"'İnsanım çünkü!’"

Nereye Doğru
-
Aa
+
a
a
a

Nereye Doğru’da Cengiz Aktar’ın gündeminde, Michelle Obama’nın aday olacağı haberleri, Time dergisinin ‘İsrail’e Halkların Bakışı’ araştırması, Almanya'daki antifaşist yürüyüşler ve Güney Afrika’dan sonra Uluslararası Adalet Divanı’na soykırım davası açan diğer ülkeler var.

""
Nereye Doğru: 24 Ocak 2024
 

Nereye Doğru: 24 Ocak 2024

podcast servisi: iTunes / RSS

Cengiz Aktar, Nereye Doğru’ya bir Yunan gazetesinde ABD başkanlık seçimlerinde Michelle Obama’nın aday olacağı ile ilgili bir dedikodu haberi çıktığını söyleyerek başladı. Aktar, “Zaten adı geçiyordu ama zaman kolluyorlardı sanırım. Resmi değil ama ABD seçim ortamının bulunduğu feci durum göz önüne alındığında hiç de şaşırtıcı değil, olabilir çünkü jet hızıyla duvara doğru gidiyorlar. Takipteyiz. Michelle Obama, hukukçu ve önemli bir şahsiyet. Aynı zamanda Chicago kızı yani sokaklardan gelen birisi ve siyahi. Bakalım ne olacak?” diyerek Filistin soykırımı sonrasında dünyadaki halklar arasında İsrail’e verilen tepkilerle ilgili gündemine geçti.
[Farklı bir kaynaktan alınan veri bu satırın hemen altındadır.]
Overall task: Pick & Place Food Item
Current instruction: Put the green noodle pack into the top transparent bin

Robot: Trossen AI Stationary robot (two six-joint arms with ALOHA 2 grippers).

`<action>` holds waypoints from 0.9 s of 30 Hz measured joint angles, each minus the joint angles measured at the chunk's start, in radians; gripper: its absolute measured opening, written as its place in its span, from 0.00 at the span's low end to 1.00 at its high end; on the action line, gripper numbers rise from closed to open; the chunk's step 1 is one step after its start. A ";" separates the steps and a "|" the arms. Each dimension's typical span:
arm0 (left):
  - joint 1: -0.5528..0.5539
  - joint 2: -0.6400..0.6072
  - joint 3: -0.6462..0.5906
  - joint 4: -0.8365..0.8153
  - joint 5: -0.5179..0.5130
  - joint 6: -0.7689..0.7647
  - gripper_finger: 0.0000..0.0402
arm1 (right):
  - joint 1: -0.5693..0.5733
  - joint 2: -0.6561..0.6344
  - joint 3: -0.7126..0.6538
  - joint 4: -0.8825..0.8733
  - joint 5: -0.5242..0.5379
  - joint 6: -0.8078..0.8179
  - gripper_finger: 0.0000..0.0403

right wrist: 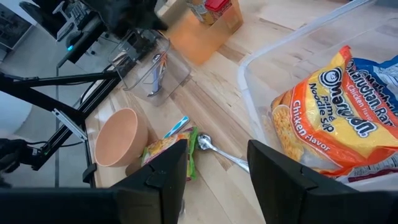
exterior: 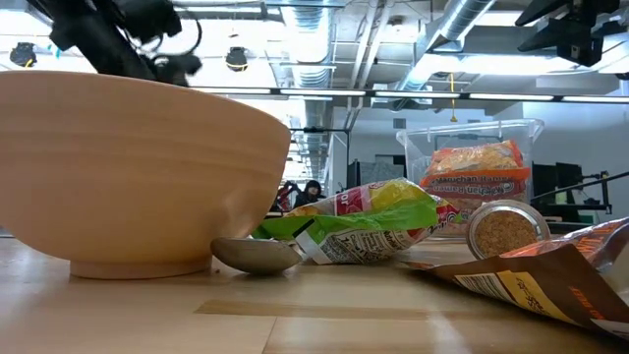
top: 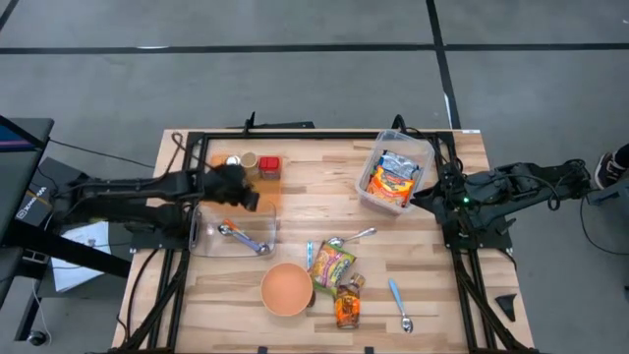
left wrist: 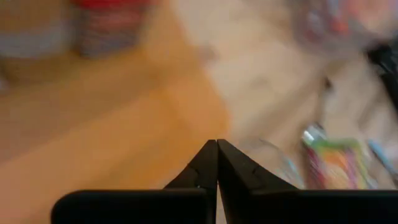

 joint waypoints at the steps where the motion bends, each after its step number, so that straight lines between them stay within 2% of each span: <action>1: -0.042 0.000 0.000 0.014 -0.009 -0.011 0.00 | 0.000 0.000 0.000 -0.001 0.000 0.000 0.41; 6: -0.236 0.025 0.001 0.102 -0.105 -0.102 0.00 | 0.000 0.000 0.000 -0.003 0.001 -0.009 0.41; 12: -0.385 0.109 0.002 0.114 -0.168 -0.216 0.00 | 0.000 0.000 0.000 -0.004 0.001 -0.014 0.41; 18: -0.462 0.191 0.002 0.167 -0.192 -0.273 0.00 | 0.000 0.000 0.000 -0.007 0.001 -0.014 0.41; 27: -0.482 0.238 0.002 0.242 -0.193 -0.286 0.00 | 0.000 0.000 0.000 -0.008 0.000 -0.014 0.41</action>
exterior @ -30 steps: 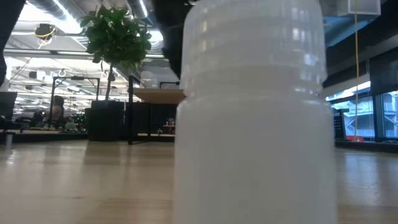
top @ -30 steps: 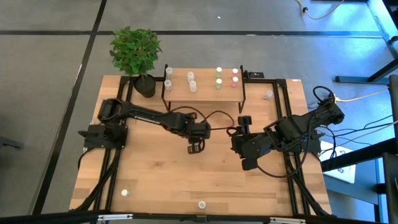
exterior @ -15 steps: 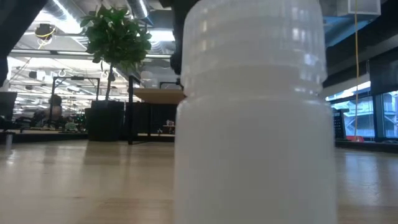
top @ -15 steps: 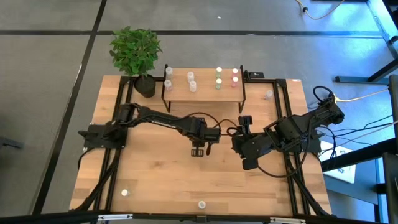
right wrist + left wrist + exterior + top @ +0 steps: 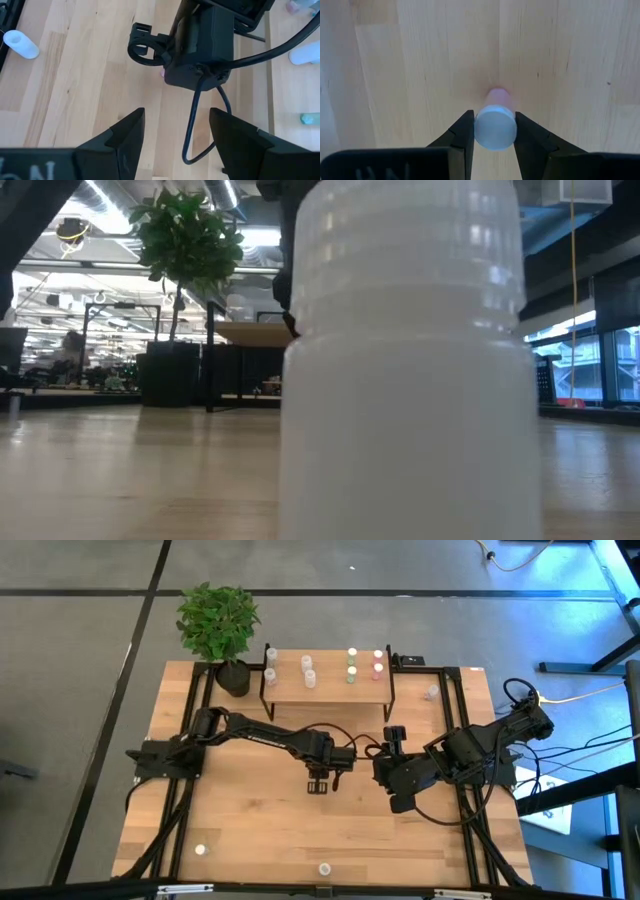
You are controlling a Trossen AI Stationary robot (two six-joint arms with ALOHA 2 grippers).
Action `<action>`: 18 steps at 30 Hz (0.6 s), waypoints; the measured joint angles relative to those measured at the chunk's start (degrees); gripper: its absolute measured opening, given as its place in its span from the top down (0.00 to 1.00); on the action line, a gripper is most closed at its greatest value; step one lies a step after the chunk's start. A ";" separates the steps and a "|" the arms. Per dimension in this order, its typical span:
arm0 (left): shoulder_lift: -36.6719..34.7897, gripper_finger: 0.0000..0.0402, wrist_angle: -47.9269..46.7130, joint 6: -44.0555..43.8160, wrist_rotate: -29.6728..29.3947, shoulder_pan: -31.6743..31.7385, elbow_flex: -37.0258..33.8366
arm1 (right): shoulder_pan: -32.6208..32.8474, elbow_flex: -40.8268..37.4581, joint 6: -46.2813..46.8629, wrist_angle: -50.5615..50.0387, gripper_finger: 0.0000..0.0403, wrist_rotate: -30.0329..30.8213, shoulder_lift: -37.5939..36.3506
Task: Pick and place medicine bottles onto shelf by color
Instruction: Put the red pill bottle on the shelf aligned with the other red pill bottles
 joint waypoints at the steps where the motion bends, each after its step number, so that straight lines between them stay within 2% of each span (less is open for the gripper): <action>1: 0.00 0.77 0.02 -0.01 0.00 0.00 0.00 | 0.00 0.00 0.00 -0.02 0.44 0.00 0.00; 8: 0.02 0.77 0.02 -0.02 0.00 0.00 0.00 | 0.00 0.00 1.58 -0.02 0.44 0.91 0.00; 13: 0.04 0.77 0.00 -0.02 0.00 -0.02 0.00 | 0.00 0.00 4.33 -0.19 0.44 10.59 0.00; 18: 0.07 0.77 -0.02 -0.02 0.01 -0.01 0.00 | 0.00 0.00 4.33 -0.17 0.44 11.90 0.00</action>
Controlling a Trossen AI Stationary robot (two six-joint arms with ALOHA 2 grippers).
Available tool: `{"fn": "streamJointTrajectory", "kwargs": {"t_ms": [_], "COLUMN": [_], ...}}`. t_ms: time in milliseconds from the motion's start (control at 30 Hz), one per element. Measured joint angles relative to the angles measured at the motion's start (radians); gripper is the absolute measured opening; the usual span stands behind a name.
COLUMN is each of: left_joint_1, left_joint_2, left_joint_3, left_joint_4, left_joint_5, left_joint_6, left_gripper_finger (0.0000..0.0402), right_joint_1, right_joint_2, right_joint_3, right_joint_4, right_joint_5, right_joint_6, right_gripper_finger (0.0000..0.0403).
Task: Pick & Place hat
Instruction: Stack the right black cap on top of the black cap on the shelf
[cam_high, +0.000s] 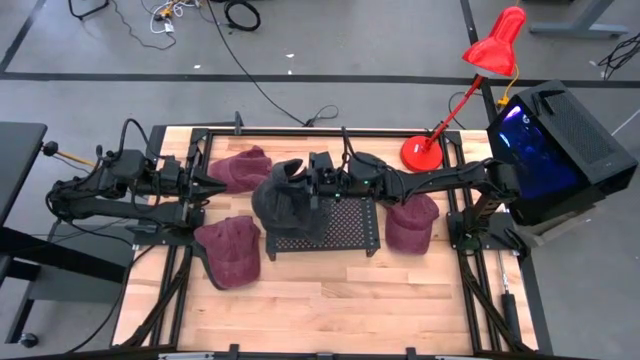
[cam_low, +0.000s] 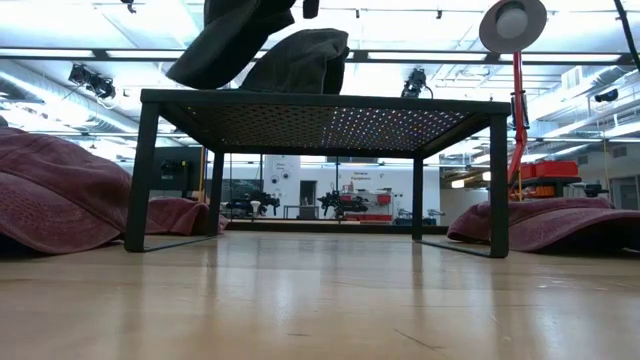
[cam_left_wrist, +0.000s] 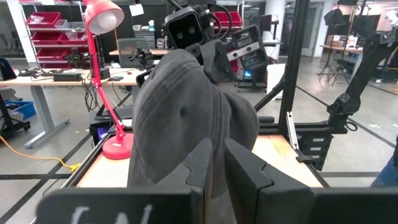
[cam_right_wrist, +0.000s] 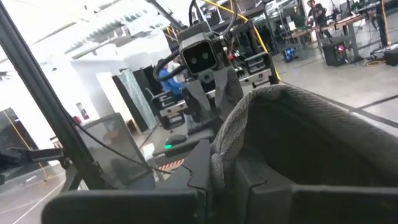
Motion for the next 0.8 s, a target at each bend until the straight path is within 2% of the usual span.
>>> {"fn": "streamJointTrajectory", "kwargs": {"t_ms": [233,600,800], "left_joint_1": [0.0,0.0,0.0], "left_joint_2": [0.0,0.0,0.0], "left_joint_3": [0.0,0.0,0.0], "left_joint_4": [0.0,0.0,0.0], "left_joint_5": [0.0,0.0,0.0], "left_joint_6": [0.0,0.0,0.0], "left_gripper_finger": [0.0048,0.0048,0.0048], "right_joint_1": [0.0,0.0,0.0], "right_joint_2": [0.0,0.0,-0.024], "right_joint_3": [0.0,0.0,-0.001], "right_joint_4": [-0.071,-0.076,-0.095], "right_joint_5": [0.017,0.026,0.026], "right_joint_6": [-0.006,-0.033,-0.083], "right_gripper_finger": [0.0025,0.0034,0.0021]}}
Cengiz Aktar, “Time dergisinin yayınladığı bir araştırma var; İsrail’e Halkların Bakışı. Ama bu, Hükümetlerin bakışı değil. Ayrıntılara girmeden bir hususun altını çizmek istiyorum; İsrail - Filistin savaşına karşı gelen, yürüyüşe katılan insanlara, ‘Niye sokakta yürüyorsun?’ diye soruyorlar. Cevap ise, ‘İnsanım çünkü!’ oluyor. İlk defa böyle bir şey görülüyor. Pek çok kişi, ‘Filistin taraftarı, Müslüman veya Arap değilim ama insanım, onun için yürüyorum,’ diyor. Bu ifadeyi kullanan çok insan var artık. Fransa’da Selanikli Yahudi filozof, sosyolog Edgar Morin’in başını çektiği bilim insanları, insanlığa ortak bir çağrı yayınladı. Bu insanlık vurgusu, bu meseleye yapıştı, buna da şükür diyoruz. Diğer taraftan Gazze’de katliam son hızla devam ediyor,” diye belirtti. Ömer Madra, Washington Post gibi gazetelerde Gazze katliamı için tarihte görülmemiş, kıyamet boyutunda bir açlık ve kıtlık örneği diye bahsedildiğini belirtirken, Aktar ise Birleşmiş Milletler’in (BM) ilk defa devletlerin o katı söyleminin dışında bir tavır aldığını ve bu tavrın çok faydası olduğunu; BM İnsani İşlerden Sorumlu Genel Sekreter Yardımcısı ve Acil Yardım Koordinatörü Martin Griffiths’in, BM Yakın Doğu'daki Filistinli Mültecilere Yardım ve Bayındırlık Ajansı (UNRWA) Genel Komiseri Philippe Lazzarini’nin ve Dünya Gıda Programı’nın (WFP) başında bulunan diplomatlar olmak üzere hepsinin her gün bu meseledeki insani boyutu vurguladığına değindi. Aktar, “Daha önce böyle bir şey olmamıştı. Hep çekinirler ve alttan alırlardı, bu kadar açık konuşmazlardı. Bu tabii oradaki felaketin boyutunu da anlatıyor, artık susmak mümkün değil. Önceki programlardan birinde Uluslararası Kızılhaç Örgütü yetkilisi Mirjana Spoljaric Egger’ın Gazze’ye gittiğini söyleyerek oradan yaptığı açıklamayı vermiştik. Uluslararası Kızılhaç Örgütü, sessiz ve derinden çalışan bir kuruluştur, hiçbir zaman basının önüne çıkıp açıklamada bulunmaz. İlk defa Gazze’de olup bitenin kabul edilemez olduğunu söylemek zorunda kaldı. Fevkalade önemli, istisnai bir durum.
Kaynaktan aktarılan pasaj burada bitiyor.